Bradley Best from Buena Vista University says abortion is an important issue, but it’s not likely to determine who wins.
“I simply do not sense there are a large number of persuadable voters in this election,” Best said. “I think in the 4th Congressional District, I think that the party lines have been drawn very firmly.”
But Best says Scholten is crafting a more engaging, relatable image than past Democratic challengers. And that could move the needle.
For example, he speaks directly to farmers in the district when he talks about Trump’s tariffs and trade war.
“We’re bearing the brunt,” Scholten said. “You don’t see New York real estate getting hit. You don’t see Texas soil getting hit. You don’t see Silicon Valley getting hit. The 4th District is bearing the brunt of these trade wars.”
In June, King joined Iowa’s congressional delegation in writing a letter to Trump urging him to avoid a trade war. Since then, he says there’s been a lot of progress in the trade negotiations.
“The tariffs were the tools to get people to the table,” King said. “That wasn’t going to be my strategy. I have been a free trader all along. But when the president initiates tariffs to launch these negotiations as he has, then we look for what’s the best path to go forward.”
On immigration, an important topic in a district that has a significant immigrant workforce at places like pork plants and grain elevators, Scholten says he wants immigration reform and an easier path to citizenship, but says the country needs to have strong borders. King wants to build a wall along the border with Mexico and pass legislation he drafted called "the New IDEA Act", which would turn down tax deductions for wages for undocumented immigrants.
In a poll King’s campaign released Monday from WPA Intelligence, King is leading the race by 18 points. A poll Scholten’s office released mid-September from Expedition Strategies showed he was down by six points. Scholten polls one point behind King in numbers released by Change Research Monday night. The district has a Republican edge, as 40 percent of the voters are registered Republican, while 25 percent are registered Democrats.
Brian Welch, an obstetrician from Fort Dodge and a registered Republican, said he is voting for King.
“You can believe what Steve King tells you he’s going to do. You can believe what Steve King tells you he believes,” Welch said. “He gives you his position, he stands by it. He is very faithful in representing the Founding Fathers’ principals in the United States.”
Other registered Republicans, like Pat Kenaley, say they have been influenced by Scholten's campaign. Kenaley, an IT professional from Le Mars, said he believes Scholten will work to reach across the aisle. He voted for Scholten last week.

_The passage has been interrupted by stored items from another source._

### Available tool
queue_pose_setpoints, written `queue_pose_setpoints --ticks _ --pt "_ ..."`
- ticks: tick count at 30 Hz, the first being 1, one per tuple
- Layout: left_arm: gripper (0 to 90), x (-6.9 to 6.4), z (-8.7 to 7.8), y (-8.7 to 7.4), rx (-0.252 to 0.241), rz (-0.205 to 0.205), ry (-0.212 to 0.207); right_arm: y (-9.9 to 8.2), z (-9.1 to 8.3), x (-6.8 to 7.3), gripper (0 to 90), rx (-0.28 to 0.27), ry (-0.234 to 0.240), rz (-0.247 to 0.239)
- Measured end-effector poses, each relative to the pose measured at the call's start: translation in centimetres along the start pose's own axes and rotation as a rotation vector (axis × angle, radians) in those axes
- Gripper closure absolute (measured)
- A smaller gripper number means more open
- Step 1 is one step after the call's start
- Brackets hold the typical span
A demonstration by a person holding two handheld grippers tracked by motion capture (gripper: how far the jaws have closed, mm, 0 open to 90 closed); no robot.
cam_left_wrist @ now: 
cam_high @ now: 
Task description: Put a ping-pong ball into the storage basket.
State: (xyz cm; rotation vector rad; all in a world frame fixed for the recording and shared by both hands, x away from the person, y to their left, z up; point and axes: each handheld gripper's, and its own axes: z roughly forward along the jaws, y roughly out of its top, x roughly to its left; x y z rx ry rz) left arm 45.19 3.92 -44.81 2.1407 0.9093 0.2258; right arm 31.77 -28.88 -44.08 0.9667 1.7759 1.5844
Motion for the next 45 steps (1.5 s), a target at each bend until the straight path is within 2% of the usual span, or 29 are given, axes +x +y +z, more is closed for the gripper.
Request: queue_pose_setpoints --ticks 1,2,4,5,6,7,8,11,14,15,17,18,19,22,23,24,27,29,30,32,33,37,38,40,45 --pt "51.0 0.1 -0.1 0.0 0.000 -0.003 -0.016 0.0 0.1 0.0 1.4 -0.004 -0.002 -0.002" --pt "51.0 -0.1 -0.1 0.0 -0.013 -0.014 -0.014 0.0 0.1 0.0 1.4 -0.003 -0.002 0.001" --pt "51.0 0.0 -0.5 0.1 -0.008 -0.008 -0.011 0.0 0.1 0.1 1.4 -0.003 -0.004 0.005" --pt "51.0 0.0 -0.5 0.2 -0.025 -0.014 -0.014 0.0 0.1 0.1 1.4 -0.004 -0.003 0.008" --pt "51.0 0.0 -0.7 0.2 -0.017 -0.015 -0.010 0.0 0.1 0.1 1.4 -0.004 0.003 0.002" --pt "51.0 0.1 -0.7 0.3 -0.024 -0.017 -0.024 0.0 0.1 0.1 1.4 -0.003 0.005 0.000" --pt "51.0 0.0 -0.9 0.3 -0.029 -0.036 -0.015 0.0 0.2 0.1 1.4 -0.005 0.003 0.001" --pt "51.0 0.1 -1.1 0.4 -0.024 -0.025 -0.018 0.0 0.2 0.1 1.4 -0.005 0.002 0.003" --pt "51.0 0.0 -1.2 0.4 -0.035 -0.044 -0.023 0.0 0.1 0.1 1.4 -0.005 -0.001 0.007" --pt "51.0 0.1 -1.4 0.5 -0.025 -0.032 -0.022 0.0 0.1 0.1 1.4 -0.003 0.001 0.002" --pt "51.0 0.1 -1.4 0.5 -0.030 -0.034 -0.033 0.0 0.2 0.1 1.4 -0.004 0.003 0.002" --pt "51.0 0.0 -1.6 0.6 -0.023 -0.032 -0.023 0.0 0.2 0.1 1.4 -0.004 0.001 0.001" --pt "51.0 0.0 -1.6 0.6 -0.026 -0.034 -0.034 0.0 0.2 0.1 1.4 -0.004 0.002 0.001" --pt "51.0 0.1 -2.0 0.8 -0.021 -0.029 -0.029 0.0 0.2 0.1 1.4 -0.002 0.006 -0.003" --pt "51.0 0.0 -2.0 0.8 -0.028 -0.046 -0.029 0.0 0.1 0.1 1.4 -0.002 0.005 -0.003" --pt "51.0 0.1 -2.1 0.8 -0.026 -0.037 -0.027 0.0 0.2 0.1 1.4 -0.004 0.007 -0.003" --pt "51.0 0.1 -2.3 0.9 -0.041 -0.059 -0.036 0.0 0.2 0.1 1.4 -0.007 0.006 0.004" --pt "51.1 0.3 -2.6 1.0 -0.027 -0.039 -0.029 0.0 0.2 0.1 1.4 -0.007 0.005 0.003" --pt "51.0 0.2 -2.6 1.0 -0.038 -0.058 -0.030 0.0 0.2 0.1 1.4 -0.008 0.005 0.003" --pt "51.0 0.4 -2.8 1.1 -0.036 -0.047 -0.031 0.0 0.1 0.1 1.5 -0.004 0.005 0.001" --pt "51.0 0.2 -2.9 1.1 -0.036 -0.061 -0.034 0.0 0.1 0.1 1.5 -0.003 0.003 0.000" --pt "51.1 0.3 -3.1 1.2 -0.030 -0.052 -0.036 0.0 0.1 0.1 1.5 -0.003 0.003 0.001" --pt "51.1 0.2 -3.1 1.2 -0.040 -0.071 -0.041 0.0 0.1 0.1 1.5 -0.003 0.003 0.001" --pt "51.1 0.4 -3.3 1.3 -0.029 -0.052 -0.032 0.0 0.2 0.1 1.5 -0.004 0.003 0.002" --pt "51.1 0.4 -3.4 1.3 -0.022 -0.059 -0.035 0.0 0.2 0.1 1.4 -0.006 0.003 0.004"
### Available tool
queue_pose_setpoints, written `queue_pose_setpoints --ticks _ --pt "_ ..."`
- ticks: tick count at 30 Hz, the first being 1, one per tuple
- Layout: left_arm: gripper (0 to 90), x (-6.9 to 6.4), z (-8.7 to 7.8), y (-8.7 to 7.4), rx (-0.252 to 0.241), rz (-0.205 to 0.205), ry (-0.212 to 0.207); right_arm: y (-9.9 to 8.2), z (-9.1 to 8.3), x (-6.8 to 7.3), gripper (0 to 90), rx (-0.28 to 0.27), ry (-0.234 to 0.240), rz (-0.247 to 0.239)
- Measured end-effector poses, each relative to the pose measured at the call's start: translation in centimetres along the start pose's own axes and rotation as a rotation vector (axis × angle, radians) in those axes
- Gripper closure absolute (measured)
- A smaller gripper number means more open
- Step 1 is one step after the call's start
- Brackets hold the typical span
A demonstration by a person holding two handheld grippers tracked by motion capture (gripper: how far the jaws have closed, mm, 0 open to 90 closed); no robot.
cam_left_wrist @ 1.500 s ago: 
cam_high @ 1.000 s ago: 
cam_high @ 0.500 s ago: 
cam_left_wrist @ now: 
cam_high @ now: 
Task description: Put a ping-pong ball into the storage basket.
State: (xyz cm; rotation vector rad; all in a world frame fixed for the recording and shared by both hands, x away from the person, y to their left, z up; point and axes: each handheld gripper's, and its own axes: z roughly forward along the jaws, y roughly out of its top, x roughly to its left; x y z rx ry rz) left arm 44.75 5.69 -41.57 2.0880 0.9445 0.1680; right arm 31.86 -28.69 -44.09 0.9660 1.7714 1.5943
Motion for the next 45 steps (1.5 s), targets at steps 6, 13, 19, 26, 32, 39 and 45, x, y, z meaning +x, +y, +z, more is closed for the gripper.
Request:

“He’s willing to listen to both sides,” Kenaley said. “He opened his town hall [in Le Mars] with the fact that he thinks everybody’s opinion has value and he didn’t want anybody there no matter what their party affiliation is, to feel like they couldn’t say what they believe.”
In his last eight election wins, King has never received less than 53 percent of the vote. But Scholten says he sees a lot of frustration on both sides of the aisle, and he sees a lot of passion. He’s hoping to direct that passion to his campaign.